[REQUIREMENT]
One figure is wanted here: how many lines in the entries hold the word "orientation".

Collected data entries
+-------+

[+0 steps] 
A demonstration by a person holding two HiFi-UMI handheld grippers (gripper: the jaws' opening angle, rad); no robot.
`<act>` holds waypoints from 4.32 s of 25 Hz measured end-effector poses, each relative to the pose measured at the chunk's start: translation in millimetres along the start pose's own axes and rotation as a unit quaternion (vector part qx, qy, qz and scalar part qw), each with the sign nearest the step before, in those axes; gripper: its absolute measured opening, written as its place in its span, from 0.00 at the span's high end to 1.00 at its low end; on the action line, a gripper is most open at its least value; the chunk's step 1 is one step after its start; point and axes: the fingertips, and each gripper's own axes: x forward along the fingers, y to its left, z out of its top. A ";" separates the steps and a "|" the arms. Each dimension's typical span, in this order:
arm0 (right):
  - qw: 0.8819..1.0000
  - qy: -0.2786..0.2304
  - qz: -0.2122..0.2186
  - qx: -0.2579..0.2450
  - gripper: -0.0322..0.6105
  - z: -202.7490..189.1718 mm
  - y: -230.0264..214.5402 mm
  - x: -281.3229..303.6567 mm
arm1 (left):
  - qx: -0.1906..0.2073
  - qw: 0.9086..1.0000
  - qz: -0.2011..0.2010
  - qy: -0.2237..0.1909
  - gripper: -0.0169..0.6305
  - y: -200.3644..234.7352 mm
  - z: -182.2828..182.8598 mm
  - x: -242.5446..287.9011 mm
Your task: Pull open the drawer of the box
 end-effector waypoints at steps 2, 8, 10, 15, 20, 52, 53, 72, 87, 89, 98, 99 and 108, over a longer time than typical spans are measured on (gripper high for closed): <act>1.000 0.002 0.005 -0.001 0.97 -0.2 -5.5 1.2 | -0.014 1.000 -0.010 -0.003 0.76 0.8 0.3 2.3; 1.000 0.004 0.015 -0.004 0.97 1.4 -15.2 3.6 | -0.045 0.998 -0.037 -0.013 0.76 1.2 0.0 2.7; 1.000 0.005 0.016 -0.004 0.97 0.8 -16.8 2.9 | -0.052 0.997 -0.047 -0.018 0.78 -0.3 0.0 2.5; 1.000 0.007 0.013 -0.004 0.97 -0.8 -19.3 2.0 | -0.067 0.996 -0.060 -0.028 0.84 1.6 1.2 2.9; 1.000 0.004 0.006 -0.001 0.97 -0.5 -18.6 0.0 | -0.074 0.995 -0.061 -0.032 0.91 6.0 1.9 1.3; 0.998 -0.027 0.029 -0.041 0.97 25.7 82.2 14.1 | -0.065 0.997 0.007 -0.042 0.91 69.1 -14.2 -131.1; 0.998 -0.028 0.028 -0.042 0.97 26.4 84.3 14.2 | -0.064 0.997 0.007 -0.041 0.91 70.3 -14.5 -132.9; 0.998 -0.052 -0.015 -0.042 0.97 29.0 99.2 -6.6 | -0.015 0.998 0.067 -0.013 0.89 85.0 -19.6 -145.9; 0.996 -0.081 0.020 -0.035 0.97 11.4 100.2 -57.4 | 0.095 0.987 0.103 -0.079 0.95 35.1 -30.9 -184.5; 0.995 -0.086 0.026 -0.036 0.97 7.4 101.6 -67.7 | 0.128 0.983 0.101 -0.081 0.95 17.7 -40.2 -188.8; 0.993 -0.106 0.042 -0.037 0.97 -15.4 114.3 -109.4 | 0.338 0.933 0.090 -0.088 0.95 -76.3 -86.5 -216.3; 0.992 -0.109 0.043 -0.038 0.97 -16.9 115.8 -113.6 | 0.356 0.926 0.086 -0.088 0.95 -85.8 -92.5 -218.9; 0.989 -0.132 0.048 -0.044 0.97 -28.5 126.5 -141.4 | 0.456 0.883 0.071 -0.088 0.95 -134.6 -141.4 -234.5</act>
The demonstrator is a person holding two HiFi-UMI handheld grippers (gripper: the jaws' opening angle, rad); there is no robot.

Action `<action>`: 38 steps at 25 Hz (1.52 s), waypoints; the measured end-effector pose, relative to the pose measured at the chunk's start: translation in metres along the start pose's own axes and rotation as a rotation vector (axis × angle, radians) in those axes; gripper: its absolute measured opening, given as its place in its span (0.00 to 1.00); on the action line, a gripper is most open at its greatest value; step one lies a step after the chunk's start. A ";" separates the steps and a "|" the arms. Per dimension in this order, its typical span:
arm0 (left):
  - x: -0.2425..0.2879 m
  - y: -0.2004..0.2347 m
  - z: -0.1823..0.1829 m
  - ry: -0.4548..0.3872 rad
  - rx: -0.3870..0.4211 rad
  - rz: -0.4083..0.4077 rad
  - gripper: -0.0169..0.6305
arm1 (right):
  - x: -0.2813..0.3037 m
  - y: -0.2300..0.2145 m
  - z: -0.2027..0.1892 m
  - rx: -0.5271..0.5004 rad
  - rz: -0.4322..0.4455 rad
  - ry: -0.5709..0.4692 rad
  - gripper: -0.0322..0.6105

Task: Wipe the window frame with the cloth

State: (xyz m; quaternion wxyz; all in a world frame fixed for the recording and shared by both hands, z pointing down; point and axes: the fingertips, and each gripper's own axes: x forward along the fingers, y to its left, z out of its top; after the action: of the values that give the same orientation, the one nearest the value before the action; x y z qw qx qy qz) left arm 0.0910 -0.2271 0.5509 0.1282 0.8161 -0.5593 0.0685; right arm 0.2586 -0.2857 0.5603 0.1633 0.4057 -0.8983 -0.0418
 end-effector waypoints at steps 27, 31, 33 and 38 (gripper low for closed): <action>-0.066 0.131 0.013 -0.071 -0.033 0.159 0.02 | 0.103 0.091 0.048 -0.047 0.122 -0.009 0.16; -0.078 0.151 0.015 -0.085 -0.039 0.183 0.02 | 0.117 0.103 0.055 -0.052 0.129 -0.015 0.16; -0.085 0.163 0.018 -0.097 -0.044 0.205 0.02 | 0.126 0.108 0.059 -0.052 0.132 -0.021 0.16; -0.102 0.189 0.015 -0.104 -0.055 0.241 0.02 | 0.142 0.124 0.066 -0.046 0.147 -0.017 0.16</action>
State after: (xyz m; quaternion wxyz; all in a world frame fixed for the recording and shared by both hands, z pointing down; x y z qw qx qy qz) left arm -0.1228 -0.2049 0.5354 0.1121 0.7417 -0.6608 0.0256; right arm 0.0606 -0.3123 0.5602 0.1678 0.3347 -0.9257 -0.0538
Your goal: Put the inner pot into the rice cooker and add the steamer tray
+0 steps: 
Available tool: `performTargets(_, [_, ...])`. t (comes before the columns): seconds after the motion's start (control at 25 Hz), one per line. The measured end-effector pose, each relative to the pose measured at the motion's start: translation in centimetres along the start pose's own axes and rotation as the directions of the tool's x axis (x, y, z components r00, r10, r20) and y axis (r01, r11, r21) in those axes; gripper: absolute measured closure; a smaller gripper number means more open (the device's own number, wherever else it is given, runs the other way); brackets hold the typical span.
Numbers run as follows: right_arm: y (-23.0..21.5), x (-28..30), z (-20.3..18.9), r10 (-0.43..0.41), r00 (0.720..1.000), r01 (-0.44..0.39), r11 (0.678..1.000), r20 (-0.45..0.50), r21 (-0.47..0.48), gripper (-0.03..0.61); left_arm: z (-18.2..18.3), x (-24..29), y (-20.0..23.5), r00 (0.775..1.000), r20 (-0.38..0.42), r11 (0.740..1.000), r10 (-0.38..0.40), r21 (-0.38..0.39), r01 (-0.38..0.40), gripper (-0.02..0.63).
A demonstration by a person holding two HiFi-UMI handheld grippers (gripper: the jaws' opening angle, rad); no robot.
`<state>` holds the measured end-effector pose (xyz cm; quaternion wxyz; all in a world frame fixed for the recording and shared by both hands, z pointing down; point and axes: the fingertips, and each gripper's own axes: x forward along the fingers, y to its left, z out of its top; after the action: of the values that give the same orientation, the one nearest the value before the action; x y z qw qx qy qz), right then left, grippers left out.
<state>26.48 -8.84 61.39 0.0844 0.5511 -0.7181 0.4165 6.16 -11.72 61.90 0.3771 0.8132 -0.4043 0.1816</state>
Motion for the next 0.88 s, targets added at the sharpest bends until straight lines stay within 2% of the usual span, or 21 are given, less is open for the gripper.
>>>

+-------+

[ANSWER]
2